▸ **TASK PROMPT**:
From the line with "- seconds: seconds" to the line with "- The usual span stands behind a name", retype every line exactly, including those two, and leave out the rest of the data below.

▸ **RAW DATA**:
=====
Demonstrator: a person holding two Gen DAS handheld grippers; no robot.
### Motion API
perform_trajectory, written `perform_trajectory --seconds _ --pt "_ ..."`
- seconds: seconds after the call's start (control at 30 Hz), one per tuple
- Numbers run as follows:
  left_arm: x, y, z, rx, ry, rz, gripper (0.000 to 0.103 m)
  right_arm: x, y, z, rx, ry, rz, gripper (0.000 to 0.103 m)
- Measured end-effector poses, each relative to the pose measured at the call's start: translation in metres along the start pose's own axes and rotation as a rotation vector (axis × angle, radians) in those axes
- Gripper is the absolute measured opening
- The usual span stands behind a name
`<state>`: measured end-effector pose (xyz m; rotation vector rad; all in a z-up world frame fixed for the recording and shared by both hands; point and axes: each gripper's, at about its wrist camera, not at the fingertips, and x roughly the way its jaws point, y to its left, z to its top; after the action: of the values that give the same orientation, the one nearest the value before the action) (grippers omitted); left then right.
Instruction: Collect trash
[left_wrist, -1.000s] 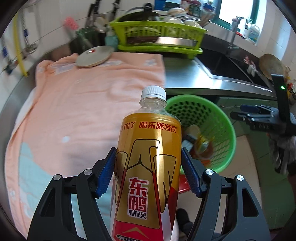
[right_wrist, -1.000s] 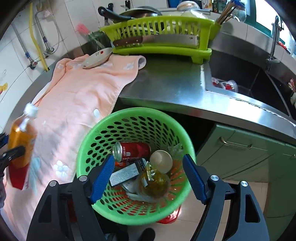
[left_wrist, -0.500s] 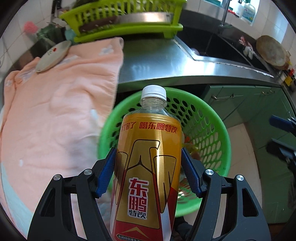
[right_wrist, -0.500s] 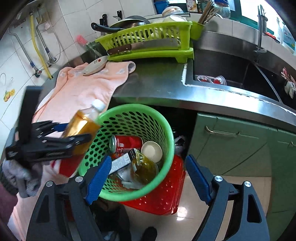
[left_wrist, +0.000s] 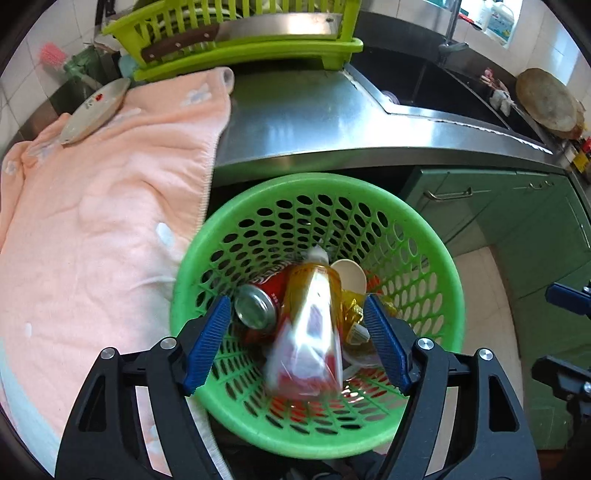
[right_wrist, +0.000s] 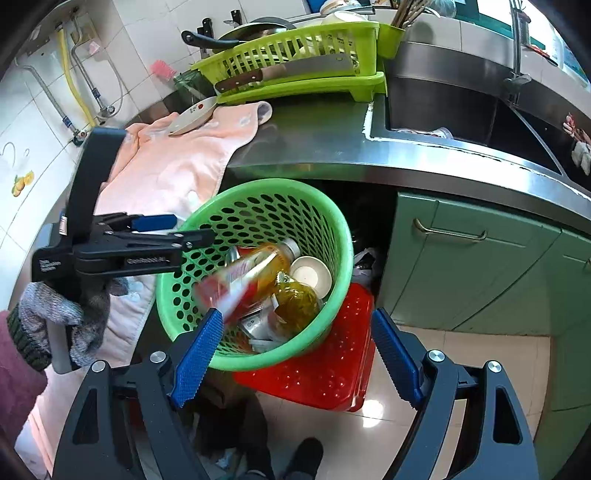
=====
▸ **WRITTEN REPLY**:
- seconds: seconds after the call's start (control at 30 Hz), one per tuple
- Numbers run as follows:
  left_arm: x, y, z, rx, ry, rz, gripper (0.000 to 0.103 m)
  right_arm: x, y, z, rx, ry, rz, gripper (0.000 to 0.103 m)
- Measured end-effector poses, each relative to the pose measured at the call's start: translation in metres along the start pose's own axes and rotation as a rotation vector (axis × angle, radians) in those axes
- Gripper is the absolute measured opening
- The usual span stands behind a name

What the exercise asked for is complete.